* **What the task asks**
Tally up the lines below that include the word "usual". Answer with the number alone.

=====

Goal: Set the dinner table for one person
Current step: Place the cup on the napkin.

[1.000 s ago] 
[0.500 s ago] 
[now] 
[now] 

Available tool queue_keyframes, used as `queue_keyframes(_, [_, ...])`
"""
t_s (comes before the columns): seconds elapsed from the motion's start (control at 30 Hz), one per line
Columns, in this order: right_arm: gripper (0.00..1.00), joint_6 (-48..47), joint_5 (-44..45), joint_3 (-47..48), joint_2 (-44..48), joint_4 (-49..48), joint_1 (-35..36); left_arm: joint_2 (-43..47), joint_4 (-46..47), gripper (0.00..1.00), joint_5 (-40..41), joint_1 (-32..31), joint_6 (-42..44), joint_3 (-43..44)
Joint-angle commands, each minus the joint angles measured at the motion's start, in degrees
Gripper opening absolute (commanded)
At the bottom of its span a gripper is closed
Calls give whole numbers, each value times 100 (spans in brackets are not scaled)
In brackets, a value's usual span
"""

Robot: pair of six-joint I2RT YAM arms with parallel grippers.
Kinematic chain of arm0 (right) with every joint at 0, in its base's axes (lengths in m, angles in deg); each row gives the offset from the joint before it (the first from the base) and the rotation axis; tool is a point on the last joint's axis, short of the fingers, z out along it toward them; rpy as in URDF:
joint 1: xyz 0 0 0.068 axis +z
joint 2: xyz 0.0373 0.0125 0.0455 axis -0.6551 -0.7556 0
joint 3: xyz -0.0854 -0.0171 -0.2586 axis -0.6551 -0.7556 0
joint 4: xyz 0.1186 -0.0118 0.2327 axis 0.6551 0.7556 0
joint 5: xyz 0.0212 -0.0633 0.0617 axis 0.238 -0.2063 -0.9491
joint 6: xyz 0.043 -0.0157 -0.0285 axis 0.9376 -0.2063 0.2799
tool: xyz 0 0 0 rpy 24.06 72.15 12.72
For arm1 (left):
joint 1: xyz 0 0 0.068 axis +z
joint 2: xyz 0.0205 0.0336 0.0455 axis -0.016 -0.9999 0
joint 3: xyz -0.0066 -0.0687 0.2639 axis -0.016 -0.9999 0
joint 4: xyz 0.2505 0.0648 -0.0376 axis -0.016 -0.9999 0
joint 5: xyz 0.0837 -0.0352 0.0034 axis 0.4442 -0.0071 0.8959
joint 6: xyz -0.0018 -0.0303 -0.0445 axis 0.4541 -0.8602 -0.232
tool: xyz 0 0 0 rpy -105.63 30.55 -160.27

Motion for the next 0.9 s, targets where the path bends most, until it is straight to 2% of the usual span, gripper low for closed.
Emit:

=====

* **Your solution**
2